To assist horse owners in ensuring that their animals are receiving a well-balanced diet AgSolutions offer MegaMin Equine Supplement customers a free feed review, analysis, and discussion to help fine-tune their horse’s requirements.  The Equine Diet Analysis request form can be downloaded from https://agsolutions.com.au/horsedietanalysis/.

 

For more information on the MegaMin Equine Supplement range visit our website www.agsolutions.com.au or contact our Head Office on 1800 81 57 57.

 

References

Jones, R. F. (1972). Some factors affecting the oxalate content of the tropical grass Setaria spacelata. Aust. J. Exp. Agric. Anim. Husband., 12: 400-406.

Libert, B. F. (1987). Oxalate in Crop Plants. Journal Agriculture Food Chemistry, 35: 926-938.

Marais, J. B. (1997). Effect of calcium nutrition on the formation of calcium oxalate in kikuyugrass. Proceedings of the 18th International Grassland Congress, (p. 45). Canada.

McDonald, P. E. (2011). Animal Nutrition Seventh Edition. Essex: Pearsom Education Limited .

McKenzie, R. G. (1981). CONTROL OF NUTRITIONAL SECONDARY HYPERPARATHYROIDISM IN GRAZING HORSES WITH CALCIUM PLUS PHOSPHORUS SUPPLEMENTATION. Australian Vet Journal, 57 (12) 554-7.

Rahman MM., A. R. (2013). A review of oxalate poisoning in domestic animals: tolerance and performance aspects. J Anim Physiol Anim Nutr (Berl), Aug; 97 (4): 605-14.

Rahman, M. K. (2011). Oxalate accumulation in forage plants: some agronomic, climatic and genetic aspects. Asian-Australasian Journal of Animal Science, 24(3) 439-448.

Rahman, M. N. (2006). Effects of seasons, variety and botanical fractions on oxalate content of napiergrass (Pennisetum purpureum Schumach). Grassland Science, 52: 161-166.

Rahman, M. T. (2014). Changes in Oxalate and Some Mineral Concentrations of Setaria sphacelata Under Cutting and Uncutting Conditions. Pakistan Journal of Biological Sciences, 17: 586-589.

Richards, N. (2021, August 9).
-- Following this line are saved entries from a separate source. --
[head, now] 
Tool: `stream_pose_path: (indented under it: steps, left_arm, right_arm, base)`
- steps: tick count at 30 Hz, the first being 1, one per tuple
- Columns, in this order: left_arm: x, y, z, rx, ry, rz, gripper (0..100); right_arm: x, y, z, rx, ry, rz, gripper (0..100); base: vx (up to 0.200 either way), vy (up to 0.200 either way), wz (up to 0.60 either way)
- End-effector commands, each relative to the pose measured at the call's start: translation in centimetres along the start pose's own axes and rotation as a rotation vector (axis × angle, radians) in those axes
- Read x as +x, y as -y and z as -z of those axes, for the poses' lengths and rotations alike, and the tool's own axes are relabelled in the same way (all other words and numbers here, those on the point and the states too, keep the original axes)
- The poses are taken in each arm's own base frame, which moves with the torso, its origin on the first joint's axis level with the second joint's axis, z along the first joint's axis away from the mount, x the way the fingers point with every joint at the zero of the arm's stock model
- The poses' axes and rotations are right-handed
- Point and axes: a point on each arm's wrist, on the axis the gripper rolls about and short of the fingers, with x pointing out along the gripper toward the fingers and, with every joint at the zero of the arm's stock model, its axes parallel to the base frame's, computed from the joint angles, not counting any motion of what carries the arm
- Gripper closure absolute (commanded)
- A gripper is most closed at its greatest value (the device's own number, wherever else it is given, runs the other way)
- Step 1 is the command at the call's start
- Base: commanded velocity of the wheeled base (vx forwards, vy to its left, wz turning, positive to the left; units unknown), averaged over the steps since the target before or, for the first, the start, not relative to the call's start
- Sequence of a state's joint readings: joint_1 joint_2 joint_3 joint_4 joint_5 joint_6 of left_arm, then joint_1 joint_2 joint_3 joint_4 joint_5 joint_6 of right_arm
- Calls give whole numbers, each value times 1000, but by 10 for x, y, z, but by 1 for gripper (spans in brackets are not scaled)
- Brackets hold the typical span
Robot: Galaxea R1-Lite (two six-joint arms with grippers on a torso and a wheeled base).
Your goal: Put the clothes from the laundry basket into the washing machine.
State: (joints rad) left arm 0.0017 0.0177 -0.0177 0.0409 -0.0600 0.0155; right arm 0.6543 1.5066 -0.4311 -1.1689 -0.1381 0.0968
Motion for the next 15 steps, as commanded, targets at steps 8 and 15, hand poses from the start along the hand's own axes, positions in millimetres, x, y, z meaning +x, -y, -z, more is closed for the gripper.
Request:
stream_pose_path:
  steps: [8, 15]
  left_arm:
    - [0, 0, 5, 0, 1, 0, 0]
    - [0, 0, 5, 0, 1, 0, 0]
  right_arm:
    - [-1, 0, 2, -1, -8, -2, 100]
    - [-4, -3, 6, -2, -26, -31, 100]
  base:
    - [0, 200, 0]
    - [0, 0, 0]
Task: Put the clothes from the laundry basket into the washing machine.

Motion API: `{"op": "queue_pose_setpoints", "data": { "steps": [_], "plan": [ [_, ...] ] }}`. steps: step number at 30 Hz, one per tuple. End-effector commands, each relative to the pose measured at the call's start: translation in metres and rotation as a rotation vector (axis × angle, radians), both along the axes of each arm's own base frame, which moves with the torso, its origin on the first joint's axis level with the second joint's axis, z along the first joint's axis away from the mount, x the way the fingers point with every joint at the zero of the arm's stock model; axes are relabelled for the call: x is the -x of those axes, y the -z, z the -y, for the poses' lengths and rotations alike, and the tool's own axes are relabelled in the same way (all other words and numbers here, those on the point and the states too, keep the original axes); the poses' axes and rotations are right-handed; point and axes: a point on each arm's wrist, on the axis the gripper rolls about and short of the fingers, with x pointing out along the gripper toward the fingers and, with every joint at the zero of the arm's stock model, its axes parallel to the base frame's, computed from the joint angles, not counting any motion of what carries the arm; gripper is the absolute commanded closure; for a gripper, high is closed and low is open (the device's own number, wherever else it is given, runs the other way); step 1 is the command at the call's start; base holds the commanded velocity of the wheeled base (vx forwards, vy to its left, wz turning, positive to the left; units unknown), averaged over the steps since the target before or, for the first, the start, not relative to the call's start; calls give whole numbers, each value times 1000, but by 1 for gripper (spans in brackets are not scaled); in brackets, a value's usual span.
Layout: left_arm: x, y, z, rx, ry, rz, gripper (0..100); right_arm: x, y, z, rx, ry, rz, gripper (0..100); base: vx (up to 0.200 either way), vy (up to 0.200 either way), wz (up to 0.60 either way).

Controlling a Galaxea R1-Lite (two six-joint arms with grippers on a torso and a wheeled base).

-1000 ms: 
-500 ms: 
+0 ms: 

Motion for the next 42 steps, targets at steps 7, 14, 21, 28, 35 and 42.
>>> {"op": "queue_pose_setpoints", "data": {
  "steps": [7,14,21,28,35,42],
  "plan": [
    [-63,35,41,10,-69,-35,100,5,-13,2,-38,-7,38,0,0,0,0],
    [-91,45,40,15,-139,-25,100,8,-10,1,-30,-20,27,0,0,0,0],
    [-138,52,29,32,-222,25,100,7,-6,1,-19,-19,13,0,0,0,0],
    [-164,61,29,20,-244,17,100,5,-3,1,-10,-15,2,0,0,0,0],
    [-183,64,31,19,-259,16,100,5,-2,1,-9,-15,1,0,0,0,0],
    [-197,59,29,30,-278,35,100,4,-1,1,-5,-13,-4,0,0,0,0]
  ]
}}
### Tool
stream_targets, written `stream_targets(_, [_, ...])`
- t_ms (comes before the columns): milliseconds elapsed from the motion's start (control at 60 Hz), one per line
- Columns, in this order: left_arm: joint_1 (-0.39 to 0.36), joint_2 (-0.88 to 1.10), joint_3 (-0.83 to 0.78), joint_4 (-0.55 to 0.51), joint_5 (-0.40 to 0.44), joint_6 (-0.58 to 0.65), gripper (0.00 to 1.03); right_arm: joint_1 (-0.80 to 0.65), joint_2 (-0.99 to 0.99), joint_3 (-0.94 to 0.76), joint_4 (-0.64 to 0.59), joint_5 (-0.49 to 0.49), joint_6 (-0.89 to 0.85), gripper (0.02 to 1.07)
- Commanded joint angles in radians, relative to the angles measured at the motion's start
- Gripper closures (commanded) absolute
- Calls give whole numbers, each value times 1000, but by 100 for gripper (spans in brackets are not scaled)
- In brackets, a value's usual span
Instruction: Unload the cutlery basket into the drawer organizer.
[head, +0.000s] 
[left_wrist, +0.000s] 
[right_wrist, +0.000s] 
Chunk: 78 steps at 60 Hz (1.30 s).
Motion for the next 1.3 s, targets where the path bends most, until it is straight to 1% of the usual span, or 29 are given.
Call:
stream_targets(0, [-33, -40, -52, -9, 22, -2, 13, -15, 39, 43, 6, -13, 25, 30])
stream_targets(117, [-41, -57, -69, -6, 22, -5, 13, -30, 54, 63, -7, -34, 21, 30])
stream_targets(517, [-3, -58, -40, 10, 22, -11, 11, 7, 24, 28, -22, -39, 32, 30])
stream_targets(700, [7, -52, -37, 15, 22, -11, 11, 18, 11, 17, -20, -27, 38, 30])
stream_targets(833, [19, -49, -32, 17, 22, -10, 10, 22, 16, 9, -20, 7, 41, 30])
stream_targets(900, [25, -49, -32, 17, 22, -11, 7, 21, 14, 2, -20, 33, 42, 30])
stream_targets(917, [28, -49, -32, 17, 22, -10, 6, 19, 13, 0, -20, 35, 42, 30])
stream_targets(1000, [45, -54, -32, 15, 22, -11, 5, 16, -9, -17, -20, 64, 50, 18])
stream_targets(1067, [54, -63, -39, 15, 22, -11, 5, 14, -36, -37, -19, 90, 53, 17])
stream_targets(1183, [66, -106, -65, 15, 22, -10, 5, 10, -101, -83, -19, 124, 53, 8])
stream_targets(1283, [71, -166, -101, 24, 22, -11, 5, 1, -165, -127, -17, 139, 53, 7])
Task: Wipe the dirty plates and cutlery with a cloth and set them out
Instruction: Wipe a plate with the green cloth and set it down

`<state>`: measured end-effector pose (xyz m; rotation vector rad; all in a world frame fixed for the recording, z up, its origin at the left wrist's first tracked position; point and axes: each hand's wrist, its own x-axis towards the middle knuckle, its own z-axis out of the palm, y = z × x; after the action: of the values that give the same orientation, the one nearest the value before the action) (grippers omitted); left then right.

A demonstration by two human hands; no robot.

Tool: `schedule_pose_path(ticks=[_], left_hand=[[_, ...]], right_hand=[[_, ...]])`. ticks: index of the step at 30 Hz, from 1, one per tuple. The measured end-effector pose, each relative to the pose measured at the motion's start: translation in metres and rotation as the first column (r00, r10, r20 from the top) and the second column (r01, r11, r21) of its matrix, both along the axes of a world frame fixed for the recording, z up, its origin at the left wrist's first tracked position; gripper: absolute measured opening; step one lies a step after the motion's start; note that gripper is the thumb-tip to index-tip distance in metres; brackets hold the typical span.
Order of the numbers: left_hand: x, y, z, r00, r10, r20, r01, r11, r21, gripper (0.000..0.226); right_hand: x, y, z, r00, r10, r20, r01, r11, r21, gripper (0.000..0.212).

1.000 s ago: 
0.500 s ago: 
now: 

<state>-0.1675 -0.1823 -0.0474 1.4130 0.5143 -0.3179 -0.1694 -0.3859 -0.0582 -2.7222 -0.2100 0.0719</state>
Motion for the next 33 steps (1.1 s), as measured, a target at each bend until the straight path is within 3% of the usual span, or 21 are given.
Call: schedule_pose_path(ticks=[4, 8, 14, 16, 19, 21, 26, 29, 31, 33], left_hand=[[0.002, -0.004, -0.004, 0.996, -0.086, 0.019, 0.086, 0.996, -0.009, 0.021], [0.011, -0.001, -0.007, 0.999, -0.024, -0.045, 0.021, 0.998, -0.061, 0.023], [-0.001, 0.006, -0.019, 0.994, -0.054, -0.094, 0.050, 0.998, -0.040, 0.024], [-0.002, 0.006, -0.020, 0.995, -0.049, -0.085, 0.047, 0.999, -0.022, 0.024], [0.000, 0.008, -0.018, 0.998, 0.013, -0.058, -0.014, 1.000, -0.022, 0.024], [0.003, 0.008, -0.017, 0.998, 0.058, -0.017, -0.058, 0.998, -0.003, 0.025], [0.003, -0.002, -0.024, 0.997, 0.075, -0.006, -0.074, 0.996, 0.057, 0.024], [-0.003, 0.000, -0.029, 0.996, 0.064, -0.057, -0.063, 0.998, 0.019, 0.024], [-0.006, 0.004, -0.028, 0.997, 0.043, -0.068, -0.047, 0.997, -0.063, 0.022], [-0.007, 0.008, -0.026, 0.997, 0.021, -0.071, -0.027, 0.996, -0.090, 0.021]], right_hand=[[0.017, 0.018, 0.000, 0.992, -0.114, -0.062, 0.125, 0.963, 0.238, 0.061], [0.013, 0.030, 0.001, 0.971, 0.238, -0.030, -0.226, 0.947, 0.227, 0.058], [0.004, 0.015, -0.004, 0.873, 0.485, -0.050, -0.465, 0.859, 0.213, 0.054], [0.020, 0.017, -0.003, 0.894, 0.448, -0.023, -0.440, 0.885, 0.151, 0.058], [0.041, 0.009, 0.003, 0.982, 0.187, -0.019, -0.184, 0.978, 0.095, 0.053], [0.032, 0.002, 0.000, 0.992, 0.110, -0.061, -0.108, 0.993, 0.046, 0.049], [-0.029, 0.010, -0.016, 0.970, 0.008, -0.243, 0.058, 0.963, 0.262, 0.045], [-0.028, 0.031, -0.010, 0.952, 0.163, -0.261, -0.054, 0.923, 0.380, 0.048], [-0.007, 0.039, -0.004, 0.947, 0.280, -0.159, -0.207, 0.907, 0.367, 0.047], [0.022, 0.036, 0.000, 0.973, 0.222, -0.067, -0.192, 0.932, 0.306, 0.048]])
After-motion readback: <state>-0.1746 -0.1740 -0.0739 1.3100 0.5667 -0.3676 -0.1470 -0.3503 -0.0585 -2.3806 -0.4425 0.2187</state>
Setaria Grass and Bighead: What you need to know. Retrieved from FeedXL: https://feedxl.com/setaria-grass-and-bighead-what-you-need-to-know/

Smith, F. (1972). Potassium nutrition, ionic relations, and oxalic acid accumulation in three cultivars of Setaria sphacelata. Aust. J. Agric. Res., 23:969-980.

Tooulakou, G. G. (2016). Alarm Photosynthesis: Calcium Oxalate Crystals as an Internal CO2 Source in Plants. Plant physiology, 171(4) 2577-2585.